Janus: A Study on Side-Channel Attacks Against Sparse Attention LLM Inference

The Janus project reveals a new type of security vulnerability introduced by sparse attention mechanisms in large language model (LLM) inference. By analyzing Sparse Induced Memory Access (SIMA) traces, attackers can infer sensitive attributes of user queries and recover the response content generated by the model without accessing model parameters or API outputs. This thread will introduce the research background, attack methods, implementation details, security impacts, and defense suggestions in separate floors.

The inference efficiency of large language models is a focus of attention in academia and industry. Sparse attention mechanisms improve efficiency by skipping unimportant attention calculations, but they may introduce new security vulnerabilities. The Janus project conducts a systematic study on this issue and reveals the risk of sparse attention mechanisms being maliciously exploited for side-channel attacks.

The core of the Janus attack leverages Sparse Induced Memory Access (SIMA) traces generated by sparse attention: during inference, the model dynamically selects tokens to participate in calculations, leaving memory access traces. Attackers monitor these traces to reconstruct sparse patterns and then infer input features. The attack does not require model parameters, activation values, or API outputs—only hardware-level traces. Main attack types: 1. Query Attribute Inference (QAI) in the prefill phase: analyze prefill SIMA traces and use a pre-trained MLP classifier to infer sensitive attributes (e.g., disease categories in medical queries); 2. Autoregressive Token Recovery (ATR) in the decoding phase: monitor decoding phase traces to gradually recover the response content generated by the model.

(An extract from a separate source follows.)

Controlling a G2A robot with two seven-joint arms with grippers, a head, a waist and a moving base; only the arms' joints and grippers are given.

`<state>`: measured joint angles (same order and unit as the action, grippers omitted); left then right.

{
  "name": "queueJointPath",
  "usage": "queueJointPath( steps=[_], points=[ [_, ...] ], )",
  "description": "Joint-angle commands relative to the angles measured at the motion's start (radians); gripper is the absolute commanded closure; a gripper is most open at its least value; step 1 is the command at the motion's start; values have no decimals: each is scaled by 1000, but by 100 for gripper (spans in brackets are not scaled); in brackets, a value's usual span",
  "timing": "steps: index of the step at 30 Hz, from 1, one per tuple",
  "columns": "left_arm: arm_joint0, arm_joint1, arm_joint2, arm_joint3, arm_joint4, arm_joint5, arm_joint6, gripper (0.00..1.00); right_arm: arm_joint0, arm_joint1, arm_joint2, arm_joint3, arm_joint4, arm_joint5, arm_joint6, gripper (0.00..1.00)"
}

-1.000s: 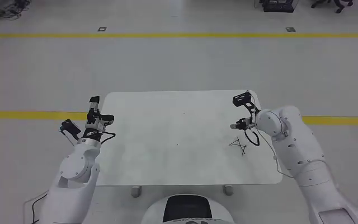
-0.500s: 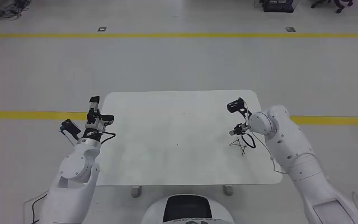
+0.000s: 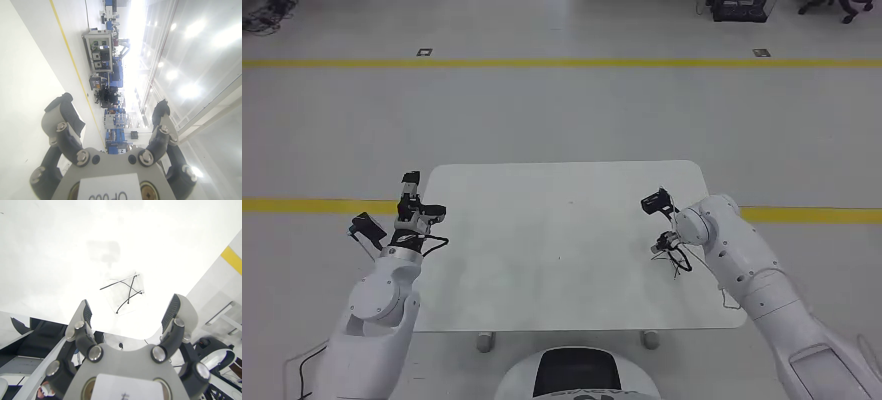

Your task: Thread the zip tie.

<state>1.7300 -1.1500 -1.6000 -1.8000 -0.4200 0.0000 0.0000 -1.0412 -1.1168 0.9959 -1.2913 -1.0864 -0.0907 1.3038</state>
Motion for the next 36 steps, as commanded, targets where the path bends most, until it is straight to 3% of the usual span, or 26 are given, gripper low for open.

Janus provides complete attack code, including two modules: 1. Prefill attribute inference module: contains sparse patterns of 20 verification queries, a pre-trained attribute predictor, inference scripts, and result files; 2. Decoding token recovery module: contains sparse patterns of the decoding phase, a pre-trained token predictor, inference scripts, and recovery results. The decoding phase attack verified 20 queries (each generating 300 tokens, vocabulary size 1758) and achieved token-by-token recovery.

The Janus attack poses serious privacy risks: 1. Query content inference: can obtain sensitive attributes of users (e.g., medical conditions); 2. Response content recovery: reconstruct the complete response of the model; 3. Multi-tenant risk: users can snoop on each other's inference processes in shared hardware scenarios. Attack scenarios include cloud inference services, edge devices, and Model-as-a-Service (MaaS).

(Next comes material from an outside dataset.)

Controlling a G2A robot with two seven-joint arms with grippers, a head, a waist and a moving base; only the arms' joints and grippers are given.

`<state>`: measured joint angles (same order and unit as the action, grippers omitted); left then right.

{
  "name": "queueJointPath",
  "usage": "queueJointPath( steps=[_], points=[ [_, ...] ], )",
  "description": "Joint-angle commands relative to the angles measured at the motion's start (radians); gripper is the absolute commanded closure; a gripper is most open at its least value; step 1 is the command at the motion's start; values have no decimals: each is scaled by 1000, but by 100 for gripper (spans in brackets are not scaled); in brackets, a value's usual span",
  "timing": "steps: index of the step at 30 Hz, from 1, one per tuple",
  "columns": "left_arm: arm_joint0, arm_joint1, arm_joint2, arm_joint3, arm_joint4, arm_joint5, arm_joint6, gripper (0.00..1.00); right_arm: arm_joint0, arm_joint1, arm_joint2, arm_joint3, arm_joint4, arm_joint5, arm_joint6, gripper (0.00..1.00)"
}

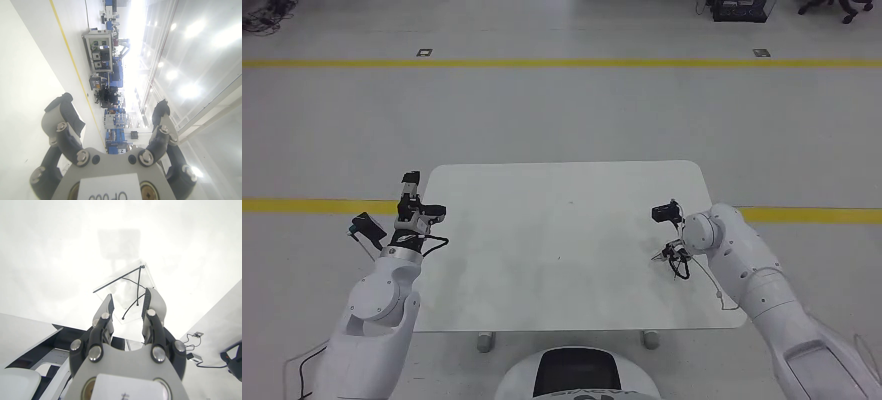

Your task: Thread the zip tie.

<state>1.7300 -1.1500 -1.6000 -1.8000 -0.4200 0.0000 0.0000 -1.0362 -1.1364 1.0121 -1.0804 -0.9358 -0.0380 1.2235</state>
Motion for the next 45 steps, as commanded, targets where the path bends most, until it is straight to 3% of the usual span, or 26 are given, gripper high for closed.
queueJointPath(
  steps=[1,45],
  points=[
    [0,0,0,0,0,0,0,0,4,-2,-4,11,2,-2,-8,67],
    [0,0,0,0,0,0,0,0,84,-65,-121,221,-31,23,-76,77]
  ],
)
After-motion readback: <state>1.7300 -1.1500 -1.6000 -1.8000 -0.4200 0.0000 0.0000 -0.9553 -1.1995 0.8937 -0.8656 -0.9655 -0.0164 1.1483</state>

Against the Janus attack, defense can be implemented at multiple levels: Hardware level: memory access isolation, cache partitioning, constant-time sparse attention algorithms; Software level: sparse pattern obfuscation, memory access randomization, security auditing; Architecture level: Trusted Execution Environment (TEE), homomorphic encryption inference, federated inference.

The Janus project reveals the potential security risks of sparse attention optimization, reminding us to fully consider security when pursuing inference efficiency. As LLMs are increasingly applied in sensitive fields, understanding and mitigating such side-channel attacks is crucial. It is necessary to find a balance between security and efficiency to ensure the privacy protection capability of LLM services.